Work required
Among the entries below, find the lines with "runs" and copy them.

Data extracts
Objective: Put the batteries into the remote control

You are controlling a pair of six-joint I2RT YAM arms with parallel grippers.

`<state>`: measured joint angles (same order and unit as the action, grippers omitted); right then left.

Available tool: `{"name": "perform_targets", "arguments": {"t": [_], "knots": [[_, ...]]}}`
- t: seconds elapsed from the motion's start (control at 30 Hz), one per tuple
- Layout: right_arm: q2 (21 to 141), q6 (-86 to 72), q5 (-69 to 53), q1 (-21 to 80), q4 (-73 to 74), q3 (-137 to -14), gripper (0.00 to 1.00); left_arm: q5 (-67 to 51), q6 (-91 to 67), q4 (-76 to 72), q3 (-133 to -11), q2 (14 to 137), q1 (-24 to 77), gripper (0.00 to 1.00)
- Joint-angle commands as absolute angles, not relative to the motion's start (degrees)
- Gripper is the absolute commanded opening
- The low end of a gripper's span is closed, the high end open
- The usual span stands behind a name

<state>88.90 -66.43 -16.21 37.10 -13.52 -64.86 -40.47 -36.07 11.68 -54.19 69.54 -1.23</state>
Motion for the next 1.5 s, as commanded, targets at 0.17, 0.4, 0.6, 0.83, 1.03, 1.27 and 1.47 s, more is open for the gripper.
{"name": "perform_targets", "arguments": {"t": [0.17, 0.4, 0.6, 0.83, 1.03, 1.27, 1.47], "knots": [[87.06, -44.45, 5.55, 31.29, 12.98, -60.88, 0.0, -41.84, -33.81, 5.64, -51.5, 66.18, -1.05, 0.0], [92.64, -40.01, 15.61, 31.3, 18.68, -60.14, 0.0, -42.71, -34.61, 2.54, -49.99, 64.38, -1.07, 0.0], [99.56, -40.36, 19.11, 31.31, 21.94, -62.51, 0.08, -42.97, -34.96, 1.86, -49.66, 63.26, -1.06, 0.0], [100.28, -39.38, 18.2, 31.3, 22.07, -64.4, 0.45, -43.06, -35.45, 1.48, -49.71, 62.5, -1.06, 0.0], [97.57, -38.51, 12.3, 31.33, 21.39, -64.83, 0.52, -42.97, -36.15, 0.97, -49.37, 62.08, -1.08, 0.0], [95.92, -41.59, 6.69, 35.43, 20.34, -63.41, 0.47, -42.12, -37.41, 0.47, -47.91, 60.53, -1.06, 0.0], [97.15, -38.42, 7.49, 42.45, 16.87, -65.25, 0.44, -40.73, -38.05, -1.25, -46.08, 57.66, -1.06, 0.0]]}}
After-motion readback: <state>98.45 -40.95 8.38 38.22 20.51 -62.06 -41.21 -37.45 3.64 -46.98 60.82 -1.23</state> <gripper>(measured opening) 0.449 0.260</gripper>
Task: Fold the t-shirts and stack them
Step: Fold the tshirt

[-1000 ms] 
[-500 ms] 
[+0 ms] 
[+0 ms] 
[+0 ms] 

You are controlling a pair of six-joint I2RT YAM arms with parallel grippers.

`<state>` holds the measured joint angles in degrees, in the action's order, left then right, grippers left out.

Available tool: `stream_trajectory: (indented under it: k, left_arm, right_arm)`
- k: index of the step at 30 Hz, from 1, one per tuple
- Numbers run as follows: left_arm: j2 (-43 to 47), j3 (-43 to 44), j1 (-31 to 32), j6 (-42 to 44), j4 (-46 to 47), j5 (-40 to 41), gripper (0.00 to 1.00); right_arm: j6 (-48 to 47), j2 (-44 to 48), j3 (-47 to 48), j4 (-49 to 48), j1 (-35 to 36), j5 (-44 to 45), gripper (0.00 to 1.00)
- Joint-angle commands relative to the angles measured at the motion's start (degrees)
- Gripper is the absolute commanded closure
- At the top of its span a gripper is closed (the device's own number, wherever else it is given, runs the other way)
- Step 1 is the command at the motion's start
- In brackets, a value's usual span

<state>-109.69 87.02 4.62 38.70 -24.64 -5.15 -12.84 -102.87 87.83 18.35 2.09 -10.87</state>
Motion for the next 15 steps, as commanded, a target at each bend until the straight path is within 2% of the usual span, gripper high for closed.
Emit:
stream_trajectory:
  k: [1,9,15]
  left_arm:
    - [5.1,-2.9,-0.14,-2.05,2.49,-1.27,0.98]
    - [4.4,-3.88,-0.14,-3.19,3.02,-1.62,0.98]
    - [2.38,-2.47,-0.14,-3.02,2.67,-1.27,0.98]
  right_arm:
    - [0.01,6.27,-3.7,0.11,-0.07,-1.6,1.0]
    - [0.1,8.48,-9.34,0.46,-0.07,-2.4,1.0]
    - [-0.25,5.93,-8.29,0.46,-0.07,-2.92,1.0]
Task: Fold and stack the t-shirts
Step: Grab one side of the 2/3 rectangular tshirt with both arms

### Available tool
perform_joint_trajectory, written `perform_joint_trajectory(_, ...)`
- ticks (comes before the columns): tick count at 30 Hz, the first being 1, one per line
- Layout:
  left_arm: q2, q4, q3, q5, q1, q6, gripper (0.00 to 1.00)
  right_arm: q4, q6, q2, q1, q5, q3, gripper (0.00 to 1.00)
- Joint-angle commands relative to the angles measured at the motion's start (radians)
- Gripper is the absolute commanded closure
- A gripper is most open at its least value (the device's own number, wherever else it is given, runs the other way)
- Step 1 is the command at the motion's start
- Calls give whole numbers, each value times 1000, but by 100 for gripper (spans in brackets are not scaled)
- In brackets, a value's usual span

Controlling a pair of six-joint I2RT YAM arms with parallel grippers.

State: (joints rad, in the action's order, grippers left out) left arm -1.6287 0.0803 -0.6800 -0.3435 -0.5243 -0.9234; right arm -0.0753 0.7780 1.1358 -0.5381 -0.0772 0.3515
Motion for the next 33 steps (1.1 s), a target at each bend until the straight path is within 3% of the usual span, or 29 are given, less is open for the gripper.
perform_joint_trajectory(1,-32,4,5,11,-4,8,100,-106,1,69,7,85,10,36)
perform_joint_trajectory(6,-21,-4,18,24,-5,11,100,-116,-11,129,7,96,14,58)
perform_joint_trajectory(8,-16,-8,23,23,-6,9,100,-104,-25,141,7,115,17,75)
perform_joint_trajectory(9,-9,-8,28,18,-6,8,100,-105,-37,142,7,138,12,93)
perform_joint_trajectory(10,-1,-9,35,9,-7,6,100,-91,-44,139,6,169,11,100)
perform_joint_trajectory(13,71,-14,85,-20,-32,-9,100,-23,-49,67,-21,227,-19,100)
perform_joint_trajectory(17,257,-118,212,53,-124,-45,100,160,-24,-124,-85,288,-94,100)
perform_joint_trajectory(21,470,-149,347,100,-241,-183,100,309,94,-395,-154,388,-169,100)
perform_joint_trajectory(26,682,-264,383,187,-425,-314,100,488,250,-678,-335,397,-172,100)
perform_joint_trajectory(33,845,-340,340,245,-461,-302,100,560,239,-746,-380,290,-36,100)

Exercise output
- At the top of its span a gripper is closed (the device's own number, wherever else it is given, runs the other way)
- A gripper is most open at its least value (the device's own number, wherever else it is given, runs the other way)

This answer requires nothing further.